I make crockpot oatmeal, but with just the regular oats. You would have to order by mail the others around this little town. I use the crockpot liners, you can just throw them away after you are finished using them, saves lots of scrubbing time...I will NEVER make crockpot oatmeal again without using them. I love to put pecans, raisins, and diced apples or dried apples in mine. Love to get up and have breakfast ready to eat.


----------



## suzyhomemaker09 (Sep 24, 2004)

I cook my steel cuts in a crockpot overnight...1 1/2 cups of oats dash of salt & 6 cups of water.
Put it all in at bedtime turn on low and it's ready in the morning to fruit or sweeten to taste


----------



## stranger (Feb 24, 2008)

we do them in the rice cooker


----------



## snoozy (May 10, 2002)

stranger said:


> we do them in the rice cooker


What proportion of water to oats do you use?


----------



## digApony (Oct 8, 2009)

snoozy said:


> What proportion of water to oats do you use?

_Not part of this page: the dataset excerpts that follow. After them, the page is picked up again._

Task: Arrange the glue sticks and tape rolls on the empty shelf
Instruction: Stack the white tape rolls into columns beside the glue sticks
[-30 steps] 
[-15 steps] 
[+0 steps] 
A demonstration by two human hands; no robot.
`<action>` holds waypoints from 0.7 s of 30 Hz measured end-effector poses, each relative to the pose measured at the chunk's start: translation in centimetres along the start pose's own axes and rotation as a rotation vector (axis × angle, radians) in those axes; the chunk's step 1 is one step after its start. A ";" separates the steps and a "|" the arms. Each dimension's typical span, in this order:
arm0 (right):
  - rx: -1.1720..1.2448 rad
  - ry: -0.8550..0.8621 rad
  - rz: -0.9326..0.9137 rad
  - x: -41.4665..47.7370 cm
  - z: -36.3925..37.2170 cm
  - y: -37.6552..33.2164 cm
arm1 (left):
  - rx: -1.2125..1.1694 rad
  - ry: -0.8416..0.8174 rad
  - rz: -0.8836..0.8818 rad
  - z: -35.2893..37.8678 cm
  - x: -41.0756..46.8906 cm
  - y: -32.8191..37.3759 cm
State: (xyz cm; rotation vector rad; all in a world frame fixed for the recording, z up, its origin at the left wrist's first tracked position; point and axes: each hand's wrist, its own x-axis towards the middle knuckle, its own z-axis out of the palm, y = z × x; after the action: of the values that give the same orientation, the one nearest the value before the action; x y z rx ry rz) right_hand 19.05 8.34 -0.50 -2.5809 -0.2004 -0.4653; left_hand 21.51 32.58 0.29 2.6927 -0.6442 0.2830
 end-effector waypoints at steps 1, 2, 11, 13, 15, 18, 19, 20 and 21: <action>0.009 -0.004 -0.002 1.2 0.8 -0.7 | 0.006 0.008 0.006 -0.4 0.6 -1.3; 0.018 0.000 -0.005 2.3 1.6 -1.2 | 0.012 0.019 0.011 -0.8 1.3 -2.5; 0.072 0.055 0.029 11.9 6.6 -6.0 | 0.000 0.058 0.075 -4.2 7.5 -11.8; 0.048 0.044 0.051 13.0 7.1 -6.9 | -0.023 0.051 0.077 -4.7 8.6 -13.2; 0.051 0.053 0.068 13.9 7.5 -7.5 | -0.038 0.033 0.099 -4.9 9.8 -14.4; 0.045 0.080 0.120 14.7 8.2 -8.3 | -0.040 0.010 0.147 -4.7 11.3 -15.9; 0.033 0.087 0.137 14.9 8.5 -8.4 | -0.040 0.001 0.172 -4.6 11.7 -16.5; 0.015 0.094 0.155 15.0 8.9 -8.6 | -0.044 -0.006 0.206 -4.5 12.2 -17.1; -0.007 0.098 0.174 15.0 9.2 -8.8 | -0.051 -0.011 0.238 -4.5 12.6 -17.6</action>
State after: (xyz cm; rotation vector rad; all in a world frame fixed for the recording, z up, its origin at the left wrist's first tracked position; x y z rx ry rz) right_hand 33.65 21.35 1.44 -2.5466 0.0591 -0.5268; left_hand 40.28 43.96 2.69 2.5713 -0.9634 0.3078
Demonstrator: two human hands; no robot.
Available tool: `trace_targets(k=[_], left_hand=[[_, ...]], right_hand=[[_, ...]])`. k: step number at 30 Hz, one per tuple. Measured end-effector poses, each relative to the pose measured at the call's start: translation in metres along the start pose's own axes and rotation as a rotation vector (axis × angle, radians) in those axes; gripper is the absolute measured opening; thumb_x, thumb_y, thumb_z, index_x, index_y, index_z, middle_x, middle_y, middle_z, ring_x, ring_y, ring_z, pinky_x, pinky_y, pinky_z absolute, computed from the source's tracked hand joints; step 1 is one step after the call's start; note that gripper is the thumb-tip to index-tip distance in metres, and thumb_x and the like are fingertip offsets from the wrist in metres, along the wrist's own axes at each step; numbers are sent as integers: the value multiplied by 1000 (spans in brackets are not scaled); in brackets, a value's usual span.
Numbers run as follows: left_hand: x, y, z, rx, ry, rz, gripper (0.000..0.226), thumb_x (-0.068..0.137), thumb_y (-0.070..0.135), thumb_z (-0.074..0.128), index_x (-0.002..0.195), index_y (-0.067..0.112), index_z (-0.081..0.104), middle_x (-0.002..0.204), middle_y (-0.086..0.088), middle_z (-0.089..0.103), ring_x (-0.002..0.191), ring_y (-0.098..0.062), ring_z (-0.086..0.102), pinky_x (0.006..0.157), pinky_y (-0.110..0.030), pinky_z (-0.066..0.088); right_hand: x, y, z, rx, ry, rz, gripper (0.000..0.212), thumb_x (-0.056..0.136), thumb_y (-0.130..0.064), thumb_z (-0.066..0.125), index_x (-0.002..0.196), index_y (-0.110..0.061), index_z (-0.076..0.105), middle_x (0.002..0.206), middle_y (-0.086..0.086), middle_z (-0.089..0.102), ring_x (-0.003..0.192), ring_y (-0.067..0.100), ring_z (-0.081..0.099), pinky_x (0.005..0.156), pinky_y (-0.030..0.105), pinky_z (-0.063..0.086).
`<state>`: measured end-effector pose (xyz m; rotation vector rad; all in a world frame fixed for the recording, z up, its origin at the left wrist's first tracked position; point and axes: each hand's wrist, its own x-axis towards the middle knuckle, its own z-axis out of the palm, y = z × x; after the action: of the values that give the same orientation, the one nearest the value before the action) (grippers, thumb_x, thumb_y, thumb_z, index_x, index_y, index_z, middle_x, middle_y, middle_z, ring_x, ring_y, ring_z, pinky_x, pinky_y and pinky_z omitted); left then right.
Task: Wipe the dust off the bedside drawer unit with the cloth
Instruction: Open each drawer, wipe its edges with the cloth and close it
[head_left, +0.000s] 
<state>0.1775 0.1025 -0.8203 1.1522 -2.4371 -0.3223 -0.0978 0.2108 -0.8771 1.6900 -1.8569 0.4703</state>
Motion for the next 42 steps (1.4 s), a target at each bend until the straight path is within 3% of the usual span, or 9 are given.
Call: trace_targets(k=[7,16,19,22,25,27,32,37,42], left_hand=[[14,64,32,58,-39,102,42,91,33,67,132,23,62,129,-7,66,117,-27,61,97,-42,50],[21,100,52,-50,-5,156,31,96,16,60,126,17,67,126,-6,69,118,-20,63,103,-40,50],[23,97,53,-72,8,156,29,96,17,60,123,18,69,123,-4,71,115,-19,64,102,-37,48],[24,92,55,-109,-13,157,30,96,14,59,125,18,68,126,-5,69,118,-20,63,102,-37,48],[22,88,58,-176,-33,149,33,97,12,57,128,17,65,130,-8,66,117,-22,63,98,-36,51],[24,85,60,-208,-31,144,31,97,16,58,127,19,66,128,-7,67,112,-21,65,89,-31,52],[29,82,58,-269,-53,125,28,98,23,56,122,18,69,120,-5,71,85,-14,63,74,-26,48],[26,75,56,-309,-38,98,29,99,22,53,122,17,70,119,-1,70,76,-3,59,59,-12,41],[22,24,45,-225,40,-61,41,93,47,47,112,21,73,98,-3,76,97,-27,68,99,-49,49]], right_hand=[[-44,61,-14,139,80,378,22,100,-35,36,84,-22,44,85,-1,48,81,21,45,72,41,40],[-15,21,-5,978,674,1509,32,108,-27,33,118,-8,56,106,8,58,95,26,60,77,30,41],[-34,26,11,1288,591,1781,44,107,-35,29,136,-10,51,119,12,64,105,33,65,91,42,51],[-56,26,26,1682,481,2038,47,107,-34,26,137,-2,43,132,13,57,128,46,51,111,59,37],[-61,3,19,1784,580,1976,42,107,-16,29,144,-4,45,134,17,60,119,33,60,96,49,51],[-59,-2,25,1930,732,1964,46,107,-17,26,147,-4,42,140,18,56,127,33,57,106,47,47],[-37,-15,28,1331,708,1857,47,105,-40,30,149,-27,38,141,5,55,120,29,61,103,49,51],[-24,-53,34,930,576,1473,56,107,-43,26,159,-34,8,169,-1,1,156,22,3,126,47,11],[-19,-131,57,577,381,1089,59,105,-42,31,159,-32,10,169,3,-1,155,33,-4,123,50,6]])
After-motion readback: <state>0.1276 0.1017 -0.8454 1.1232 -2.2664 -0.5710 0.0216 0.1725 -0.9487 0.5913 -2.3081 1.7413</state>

I would like to know how to do this too. Thank you.


----------



## Cabin Fever (May 10, 2002)

I cook wild rice...for a morning breakfast...overnight in a wide mouth thermos. All it takes is wild rice, pour in boiling water, lightly screw on the cover. In the morning the rice is cooked. Bettcha you could do the same with steel cut oats.


----------



## digApony (Oct 8, 2009)

Cabin Fever said:


> I cook wild rice...for a morning breakfast...overnight in a wide mouth thermos. All it takes is wild rice, pour in boiling water, lightly screw on the cover. In the morning the rice is cooked. Bettcha you could do the same with steel cut oats.


I sure am going to try it. Just for me, I could easily pack the thermos and take it with me in the morning. 

Good idea and no electricity. Thanks. :clap:


----------



## Cabin Fever (May 10, 2002)

Just make sure you don't screw the lid on too tight. As the contents slowly cool, they create a vacuum (just like canning jars) and top can become very difficult to unscrew.


----------



## kyweaver (Nov 30, 2009)

I've done SCO in a wide mouth thermos. Works great and you can take it with you if you're in a hurry.


----------



## PamB (Jan 15, 2008)

this is a good thread. My hubby always soaks his steel cut oats in water over night and then cooks them on the stove in the morning, maybe the crockpot ones would be better, cause he likes to put the burner on low and jump back in to bed for 30 mins or so. Will give it a try! Pam


----------



## digApony (Oct 8, 2009)

PamB said:


> this is a good thread. My hubby always soaks his steel cut oats in water over night and then cooks them on the stove in the morning, maybe the crockpot ones would be better, cause he likes to put the burner on low and jump back in to bed for 30 mins or so. Will give it a try! Pam



I like the crockpot method very much. If you put the oats in a separate bowl like the recipe and method I posted, the crockpot never gets dirty and you can serve and/or eat out of the same bowl. The water and the crockpot can be used again the next night without a major cleaning job. I just wash the lid which does get steamy. 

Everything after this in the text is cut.